• _PROBLEM REQUIREMENTS_
Scan the records for the string "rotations", then copy each line that has it.

(Data extracted from a collection)

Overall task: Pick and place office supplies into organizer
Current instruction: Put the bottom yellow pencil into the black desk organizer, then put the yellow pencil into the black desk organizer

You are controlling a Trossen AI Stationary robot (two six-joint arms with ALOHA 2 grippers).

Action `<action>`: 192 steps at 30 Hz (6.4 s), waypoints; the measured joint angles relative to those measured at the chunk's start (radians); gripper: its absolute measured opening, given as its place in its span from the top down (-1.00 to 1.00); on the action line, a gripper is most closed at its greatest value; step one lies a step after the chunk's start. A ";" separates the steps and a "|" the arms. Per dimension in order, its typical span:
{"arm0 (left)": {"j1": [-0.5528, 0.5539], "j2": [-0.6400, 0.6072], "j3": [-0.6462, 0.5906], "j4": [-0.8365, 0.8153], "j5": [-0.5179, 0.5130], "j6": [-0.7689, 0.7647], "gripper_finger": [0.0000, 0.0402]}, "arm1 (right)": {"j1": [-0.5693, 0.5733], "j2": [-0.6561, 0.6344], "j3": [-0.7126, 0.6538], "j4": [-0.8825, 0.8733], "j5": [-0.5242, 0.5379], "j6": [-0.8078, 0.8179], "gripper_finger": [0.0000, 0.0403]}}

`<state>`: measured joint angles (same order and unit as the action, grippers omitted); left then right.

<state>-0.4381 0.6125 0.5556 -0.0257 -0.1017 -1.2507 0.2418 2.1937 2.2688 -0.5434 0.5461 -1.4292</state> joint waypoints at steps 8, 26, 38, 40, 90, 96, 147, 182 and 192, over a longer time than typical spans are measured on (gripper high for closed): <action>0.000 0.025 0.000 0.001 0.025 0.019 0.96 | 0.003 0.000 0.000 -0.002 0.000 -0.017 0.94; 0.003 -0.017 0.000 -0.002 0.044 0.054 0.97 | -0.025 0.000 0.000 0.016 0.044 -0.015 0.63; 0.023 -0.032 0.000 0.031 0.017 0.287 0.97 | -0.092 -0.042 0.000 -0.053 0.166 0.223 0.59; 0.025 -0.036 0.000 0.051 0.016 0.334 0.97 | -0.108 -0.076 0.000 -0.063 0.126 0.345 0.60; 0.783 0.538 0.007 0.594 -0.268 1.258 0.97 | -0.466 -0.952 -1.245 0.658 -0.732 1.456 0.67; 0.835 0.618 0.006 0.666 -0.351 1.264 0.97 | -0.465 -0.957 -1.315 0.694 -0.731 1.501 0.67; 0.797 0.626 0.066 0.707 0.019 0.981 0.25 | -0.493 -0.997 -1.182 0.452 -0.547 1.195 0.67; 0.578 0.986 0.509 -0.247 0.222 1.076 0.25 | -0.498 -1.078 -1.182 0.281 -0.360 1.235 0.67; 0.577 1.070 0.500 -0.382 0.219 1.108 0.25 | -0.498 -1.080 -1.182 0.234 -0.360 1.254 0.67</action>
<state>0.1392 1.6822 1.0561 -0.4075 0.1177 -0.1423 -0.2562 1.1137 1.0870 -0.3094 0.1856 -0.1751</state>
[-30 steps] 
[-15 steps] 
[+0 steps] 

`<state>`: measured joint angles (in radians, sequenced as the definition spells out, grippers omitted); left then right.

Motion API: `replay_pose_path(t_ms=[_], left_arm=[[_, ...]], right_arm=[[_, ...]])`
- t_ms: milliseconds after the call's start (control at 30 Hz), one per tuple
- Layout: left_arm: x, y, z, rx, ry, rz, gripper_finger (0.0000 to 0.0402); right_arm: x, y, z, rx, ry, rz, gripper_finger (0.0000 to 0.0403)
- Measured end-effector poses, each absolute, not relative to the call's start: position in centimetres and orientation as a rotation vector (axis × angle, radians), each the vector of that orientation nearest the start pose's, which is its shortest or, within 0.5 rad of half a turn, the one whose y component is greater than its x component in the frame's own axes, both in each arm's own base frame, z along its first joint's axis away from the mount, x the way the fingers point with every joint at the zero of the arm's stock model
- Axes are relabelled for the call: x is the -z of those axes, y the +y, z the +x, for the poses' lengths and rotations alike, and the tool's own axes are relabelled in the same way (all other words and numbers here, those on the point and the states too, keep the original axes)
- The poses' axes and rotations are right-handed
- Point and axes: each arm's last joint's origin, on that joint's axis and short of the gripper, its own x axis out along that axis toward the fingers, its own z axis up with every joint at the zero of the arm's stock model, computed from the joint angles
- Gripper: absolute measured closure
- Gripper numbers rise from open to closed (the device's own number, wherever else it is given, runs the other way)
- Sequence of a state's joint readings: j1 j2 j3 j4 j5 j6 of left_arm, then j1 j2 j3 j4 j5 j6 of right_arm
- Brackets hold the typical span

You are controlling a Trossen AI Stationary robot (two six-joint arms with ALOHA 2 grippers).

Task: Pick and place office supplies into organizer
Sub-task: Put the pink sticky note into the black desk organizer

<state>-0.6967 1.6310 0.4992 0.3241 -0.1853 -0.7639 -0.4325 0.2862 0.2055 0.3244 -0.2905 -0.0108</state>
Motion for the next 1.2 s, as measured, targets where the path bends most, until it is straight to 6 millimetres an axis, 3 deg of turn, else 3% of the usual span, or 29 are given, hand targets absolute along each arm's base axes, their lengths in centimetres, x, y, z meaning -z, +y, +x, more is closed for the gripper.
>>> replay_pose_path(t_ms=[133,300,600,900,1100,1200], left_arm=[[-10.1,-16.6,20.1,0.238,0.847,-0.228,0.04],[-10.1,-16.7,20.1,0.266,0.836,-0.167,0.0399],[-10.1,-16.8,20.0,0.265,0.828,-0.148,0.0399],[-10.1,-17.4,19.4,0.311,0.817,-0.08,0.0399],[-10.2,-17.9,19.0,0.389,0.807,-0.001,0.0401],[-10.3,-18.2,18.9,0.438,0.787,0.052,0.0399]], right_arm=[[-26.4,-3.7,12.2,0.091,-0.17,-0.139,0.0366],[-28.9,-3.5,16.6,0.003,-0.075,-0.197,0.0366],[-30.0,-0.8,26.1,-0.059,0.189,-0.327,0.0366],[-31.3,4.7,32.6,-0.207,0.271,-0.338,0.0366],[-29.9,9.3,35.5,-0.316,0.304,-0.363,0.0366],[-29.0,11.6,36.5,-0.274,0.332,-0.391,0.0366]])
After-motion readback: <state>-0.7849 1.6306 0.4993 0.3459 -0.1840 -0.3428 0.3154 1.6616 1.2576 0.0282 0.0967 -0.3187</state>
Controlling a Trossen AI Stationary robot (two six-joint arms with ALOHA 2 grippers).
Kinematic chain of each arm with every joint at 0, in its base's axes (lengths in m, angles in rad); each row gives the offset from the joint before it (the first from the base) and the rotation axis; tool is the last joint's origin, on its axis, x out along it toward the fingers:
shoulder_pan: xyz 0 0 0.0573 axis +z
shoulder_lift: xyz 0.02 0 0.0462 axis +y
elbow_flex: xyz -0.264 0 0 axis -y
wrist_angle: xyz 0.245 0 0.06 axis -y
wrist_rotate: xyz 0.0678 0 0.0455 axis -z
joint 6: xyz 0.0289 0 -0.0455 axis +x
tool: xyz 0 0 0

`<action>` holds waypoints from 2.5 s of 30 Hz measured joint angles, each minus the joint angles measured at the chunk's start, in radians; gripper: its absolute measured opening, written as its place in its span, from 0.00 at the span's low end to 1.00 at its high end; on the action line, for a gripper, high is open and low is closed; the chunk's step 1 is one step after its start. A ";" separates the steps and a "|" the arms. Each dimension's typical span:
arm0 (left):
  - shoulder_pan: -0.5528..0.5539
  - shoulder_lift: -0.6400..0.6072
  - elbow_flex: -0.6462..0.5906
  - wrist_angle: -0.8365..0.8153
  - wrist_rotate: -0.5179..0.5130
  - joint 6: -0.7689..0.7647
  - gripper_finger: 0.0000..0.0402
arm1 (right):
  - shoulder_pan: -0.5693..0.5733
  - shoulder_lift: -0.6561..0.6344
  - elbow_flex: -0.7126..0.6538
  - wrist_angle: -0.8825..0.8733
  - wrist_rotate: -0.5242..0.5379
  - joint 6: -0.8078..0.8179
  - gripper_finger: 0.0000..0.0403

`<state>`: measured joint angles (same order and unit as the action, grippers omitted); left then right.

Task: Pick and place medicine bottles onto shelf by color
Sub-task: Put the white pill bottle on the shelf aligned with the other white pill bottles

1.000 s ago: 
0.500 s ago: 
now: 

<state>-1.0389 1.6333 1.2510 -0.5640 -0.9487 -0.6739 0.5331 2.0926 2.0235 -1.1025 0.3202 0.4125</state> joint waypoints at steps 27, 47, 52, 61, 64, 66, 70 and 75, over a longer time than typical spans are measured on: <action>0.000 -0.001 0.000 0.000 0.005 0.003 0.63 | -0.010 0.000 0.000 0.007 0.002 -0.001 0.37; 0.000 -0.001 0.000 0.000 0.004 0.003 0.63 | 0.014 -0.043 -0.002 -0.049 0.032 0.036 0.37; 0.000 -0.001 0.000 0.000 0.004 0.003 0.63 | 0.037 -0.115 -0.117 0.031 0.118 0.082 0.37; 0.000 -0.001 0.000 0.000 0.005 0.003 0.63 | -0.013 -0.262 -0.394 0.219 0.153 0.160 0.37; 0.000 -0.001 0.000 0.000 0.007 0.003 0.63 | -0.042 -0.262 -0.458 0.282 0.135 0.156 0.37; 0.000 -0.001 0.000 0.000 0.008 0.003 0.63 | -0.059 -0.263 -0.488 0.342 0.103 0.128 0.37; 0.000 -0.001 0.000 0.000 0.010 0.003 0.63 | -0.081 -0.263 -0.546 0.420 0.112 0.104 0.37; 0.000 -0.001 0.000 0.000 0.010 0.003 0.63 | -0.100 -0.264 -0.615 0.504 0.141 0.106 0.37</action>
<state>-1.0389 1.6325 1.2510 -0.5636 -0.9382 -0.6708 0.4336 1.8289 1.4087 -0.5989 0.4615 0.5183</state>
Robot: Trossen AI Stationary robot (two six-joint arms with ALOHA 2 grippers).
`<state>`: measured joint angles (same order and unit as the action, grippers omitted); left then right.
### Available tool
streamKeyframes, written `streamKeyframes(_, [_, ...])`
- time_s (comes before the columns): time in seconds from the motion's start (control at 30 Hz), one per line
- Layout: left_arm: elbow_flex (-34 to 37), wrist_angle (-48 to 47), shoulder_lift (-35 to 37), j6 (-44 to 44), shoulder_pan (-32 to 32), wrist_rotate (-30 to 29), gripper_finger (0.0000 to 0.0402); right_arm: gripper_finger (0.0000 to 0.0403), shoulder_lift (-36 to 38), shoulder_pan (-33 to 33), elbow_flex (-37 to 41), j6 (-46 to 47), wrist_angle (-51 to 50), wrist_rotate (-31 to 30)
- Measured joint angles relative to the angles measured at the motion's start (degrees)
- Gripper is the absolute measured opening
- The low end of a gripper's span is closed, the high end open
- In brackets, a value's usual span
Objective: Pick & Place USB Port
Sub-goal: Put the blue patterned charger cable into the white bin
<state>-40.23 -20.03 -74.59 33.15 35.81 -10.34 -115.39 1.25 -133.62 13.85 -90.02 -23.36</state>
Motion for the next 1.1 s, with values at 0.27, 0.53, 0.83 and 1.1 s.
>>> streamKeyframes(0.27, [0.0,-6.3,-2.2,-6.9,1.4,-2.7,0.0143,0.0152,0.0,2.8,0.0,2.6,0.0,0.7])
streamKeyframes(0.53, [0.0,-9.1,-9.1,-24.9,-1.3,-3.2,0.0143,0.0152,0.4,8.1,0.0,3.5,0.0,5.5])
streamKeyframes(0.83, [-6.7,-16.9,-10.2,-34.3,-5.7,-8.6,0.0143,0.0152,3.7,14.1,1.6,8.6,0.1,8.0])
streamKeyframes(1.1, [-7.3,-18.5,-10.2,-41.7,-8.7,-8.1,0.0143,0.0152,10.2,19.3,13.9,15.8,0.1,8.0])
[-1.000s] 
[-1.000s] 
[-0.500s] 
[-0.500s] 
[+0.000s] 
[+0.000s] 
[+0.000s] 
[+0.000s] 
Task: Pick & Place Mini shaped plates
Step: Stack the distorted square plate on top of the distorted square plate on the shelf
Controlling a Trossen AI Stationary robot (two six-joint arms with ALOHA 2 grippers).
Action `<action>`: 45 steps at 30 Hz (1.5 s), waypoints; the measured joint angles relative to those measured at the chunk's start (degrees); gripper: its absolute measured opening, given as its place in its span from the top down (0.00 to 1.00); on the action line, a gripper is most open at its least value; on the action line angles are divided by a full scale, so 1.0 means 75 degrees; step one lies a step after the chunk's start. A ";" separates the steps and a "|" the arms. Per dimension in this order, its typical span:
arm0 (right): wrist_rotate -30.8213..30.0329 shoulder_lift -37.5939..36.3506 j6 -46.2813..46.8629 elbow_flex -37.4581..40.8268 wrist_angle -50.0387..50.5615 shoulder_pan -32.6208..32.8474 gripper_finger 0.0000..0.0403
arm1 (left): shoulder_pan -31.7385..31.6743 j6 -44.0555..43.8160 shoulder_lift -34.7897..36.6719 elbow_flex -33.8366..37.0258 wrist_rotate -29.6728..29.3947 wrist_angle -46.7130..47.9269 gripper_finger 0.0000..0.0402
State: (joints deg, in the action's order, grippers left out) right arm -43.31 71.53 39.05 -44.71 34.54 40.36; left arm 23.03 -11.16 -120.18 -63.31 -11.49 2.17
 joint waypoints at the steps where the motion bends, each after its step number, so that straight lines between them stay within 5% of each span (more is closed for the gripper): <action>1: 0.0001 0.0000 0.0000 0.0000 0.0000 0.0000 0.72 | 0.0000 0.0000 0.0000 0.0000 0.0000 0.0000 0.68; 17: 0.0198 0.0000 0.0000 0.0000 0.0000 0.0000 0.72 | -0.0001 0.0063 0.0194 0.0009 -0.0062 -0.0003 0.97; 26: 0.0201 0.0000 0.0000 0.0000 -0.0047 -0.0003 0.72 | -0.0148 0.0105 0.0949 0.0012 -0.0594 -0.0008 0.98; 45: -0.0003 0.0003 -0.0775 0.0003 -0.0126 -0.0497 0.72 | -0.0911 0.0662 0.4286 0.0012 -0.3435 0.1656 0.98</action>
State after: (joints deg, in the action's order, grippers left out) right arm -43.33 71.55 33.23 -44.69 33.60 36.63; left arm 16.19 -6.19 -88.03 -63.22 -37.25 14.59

• _ANSWER TO THE PROBLEM_
- Axes are relabelled for the call: x is the -z of those axes, y the +y, z the +x, for the poses' lengths and rotations alike, and the tool's own axes are relabelled in the same way (all other words and numbers here, those on the point and the states too, keep the original axes)
- The poses' axes and rotations are right-handed

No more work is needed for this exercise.